In spite of an illustrious history, few women have entered the field of orthopaedics. Limited exposure to musculoskeletal topics in medical school and lack of role models have been identified as contributory factors. A recently published article "A profile of female academic orthopaedic surgeons" in Current Orthopedic Practice (issue 6) of the year 2013 was based on a survey including questions on demographics, training and education, practice components, mentorship and career satisfaction. The study, including 164 female orthopaedic surgeons, revealed that having a mentor positively influenced their career choice. Potential barriers to academic advancement which were identified included gender stereotype, department politics, and guilt about family obligations or family expectations. The study also revealed that 62% of female faculty members had at least one child and 73% were married or in a domestic relationship. The study concluded that in spite of a high satisfaction rate with their career choices and despite all of their successes, barriers to female academic advancement are still perceived.
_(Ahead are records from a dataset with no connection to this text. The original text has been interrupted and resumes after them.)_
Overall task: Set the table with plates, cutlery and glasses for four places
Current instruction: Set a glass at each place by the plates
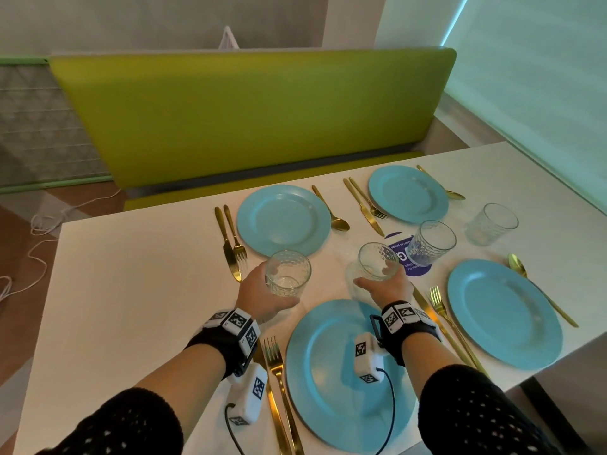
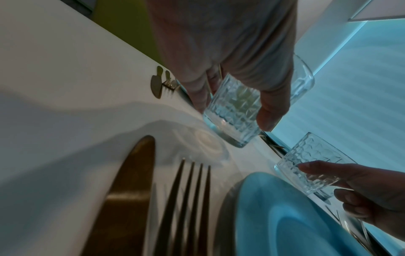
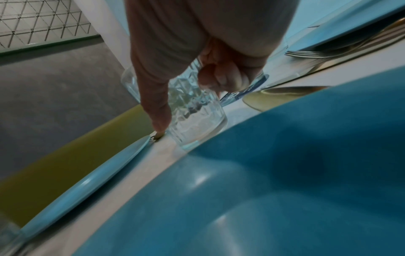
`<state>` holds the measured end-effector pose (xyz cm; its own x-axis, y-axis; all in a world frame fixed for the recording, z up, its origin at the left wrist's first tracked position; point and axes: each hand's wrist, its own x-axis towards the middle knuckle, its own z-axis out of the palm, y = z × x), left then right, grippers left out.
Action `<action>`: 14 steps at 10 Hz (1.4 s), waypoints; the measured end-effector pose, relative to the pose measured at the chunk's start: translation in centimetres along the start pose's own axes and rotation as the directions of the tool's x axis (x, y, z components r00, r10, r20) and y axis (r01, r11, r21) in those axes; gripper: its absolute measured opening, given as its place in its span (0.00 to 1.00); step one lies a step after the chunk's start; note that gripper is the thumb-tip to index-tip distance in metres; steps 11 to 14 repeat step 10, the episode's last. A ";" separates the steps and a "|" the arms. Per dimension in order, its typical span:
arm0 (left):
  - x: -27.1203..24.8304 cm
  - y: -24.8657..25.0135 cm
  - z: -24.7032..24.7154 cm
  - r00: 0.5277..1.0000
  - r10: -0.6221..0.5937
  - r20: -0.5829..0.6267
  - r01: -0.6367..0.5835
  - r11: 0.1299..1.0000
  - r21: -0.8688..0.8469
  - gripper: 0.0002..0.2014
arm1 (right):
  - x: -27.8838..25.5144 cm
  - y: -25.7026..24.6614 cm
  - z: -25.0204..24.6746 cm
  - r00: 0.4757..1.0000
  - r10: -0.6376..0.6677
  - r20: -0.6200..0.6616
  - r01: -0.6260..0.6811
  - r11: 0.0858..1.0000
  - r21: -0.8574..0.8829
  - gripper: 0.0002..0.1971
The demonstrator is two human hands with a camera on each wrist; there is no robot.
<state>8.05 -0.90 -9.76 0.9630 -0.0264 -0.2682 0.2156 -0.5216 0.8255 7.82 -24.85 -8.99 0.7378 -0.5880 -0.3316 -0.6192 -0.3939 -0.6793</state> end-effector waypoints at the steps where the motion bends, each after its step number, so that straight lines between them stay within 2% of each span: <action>1: -0.2 0.1 0.2 1.000 -0.009 0.011 0.009 1.000 0.010 0.39 | -0.2 0.1 -0.2 1.000 0.001 0.021 -0.001 1.000 -0.015 0.43; 3: -0.8 -0.1 0.4 0.999 -0.016 0.036 0.015 0.999 0.031 0.39 | -0.6 0.6 -1.3 0.999 -0.007 0.052 0.009 0.999 -0.040 0.47; 6: -0.9 -0.5 0.2 0.997 -0.008 0.081 0.002 0.997 0.073 0.40 | -2.4 1.6 -3.6 0.999 0.028 -0.014 -0.028 0.998 0.051 0.49; 7: -1.0 -0.6 0.0 0.994 -0.002 0.108 -0.008 0.996 0.088 0.42 | -3.2 1.8 -4.5 0.999 0.026 -0.042 -0.023 0.997 0.074 0.47; 9: -0.9 0.2 -0.6 0.983 -0.049 0.178 0.023 0.988 0.150 0.52 | -5.2 1.6 -6.3 0.994 0.002 -0.110 0.012 0.992 0.129 0.45; 10: -1.6 1.5 -1.6 0.954 -0.176 0.241 0.119 0.966 0.231 0.62 | -6.3 1.6 -7.0 0.992 -0.014 -0.129 0.029 0.993 0.112 0.45; 14: -1.6 1.5 -1.6 0.954 -0.176 0.241 0.119 0.966 0.231 0.62 | -6.3 1.6 -7.0 0.992 -0.014 -0.129 0.029 0.993 0.112 0.45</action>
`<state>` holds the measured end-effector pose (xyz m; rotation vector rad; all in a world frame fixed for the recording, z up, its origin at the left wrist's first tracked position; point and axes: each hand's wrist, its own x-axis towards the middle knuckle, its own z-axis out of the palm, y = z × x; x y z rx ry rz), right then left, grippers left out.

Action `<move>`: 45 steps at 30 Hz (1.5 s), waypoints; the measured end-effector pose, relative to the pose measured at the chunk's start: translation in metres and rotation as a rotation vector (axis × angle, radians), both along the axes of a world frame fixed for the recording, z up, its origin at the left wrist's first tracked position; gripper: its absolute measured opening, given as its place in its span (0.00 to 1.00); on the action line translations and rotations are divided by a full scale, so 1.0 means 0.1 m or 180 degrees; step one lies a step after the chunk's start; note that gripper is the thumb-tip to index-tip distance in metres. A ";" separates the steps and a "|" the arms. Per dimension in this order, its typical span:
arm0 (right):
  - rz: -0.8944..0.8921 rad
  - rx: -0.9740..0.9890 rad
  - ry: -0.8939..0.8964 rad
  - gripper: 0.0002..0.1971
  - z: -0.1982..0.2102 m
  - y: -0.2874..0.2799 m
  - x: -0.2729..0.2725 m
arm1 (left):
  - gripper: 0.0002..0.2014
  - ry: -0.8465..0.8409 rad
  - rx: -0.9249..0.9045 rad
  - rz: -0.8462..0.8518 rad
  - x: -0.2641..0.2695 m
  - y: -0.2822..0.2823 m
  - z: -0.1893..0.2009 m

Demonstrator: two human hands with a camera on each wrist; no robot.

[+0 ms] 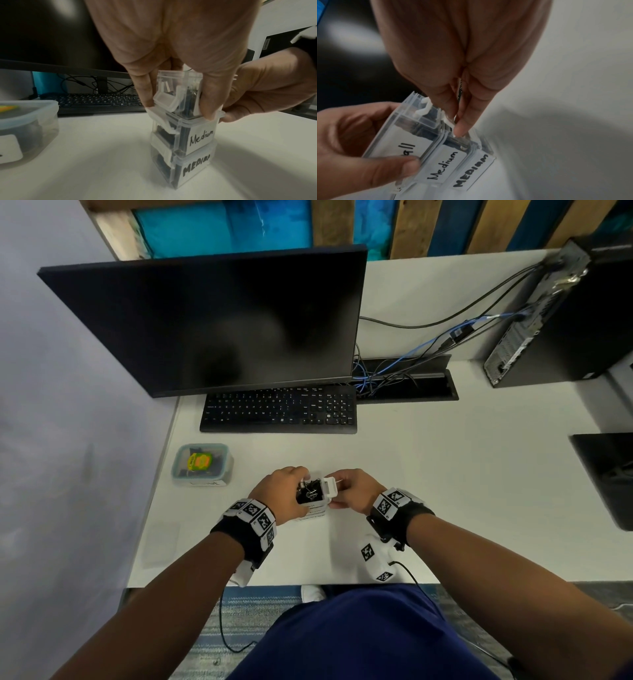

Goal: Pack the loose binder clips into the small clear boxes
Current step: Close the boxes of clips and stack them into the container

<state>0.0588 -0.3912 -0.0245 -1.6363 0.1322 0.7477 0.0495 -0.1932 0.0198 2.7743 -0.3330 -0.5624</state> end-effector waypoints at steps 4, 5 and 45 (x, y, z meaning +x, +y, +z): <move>-0.0258 0.0253 0.0161 0.13 0.00 0.00 -0.03 | 0.30 0.0072 -0.0082 0.0024 0.00 0.01 0.00; -0.0280 0.0278 0.0181 0.13 0.01 0.00 -0.03 | 0.30 0.0109 -0.0109 0.0038 0.00 0.02 -0.01; -0.0606 -0.0538 0.0512 0.11 0.19 0.23 -0.02 | 0.29 0.0097 0.0061 0.0108 0.00 -0.02 0.02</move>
The stereotypical image of an orthopaedic surgeon as being burly, using brute force to manually cut into bones, is a thing of the past. Orthopaedics today is revolutionised with the use of power instruments and also boasts of delicate subspecialties. It is a field that requires manual dexterity and three dimensional visualisation. Having more women be a part of orthopaedics is in the best interest of the specialty itself. For any specialty to progress or discover new technologies, it is imperative that it attracts brilliant minds, be it a man or a woman. The hope for any specialty is to snag the best and the brightest. Hence it becomes important that women genuinely interested in pursuing orthopaedics should not be discouraged. Efforts must be taken to eliminate unintended barriers. At the same time, diversity in caregiving and changes in perspectives are ultimately beneficial to patients in general.
In this special issue, we have articles from leading women orthopaedists around the world, to dispel common myths of not having enough time to have a family and other lifestyle issues associated with orthopaedics in general. This will guide the young surgeons about the pros and cons of a rewarding career in this field.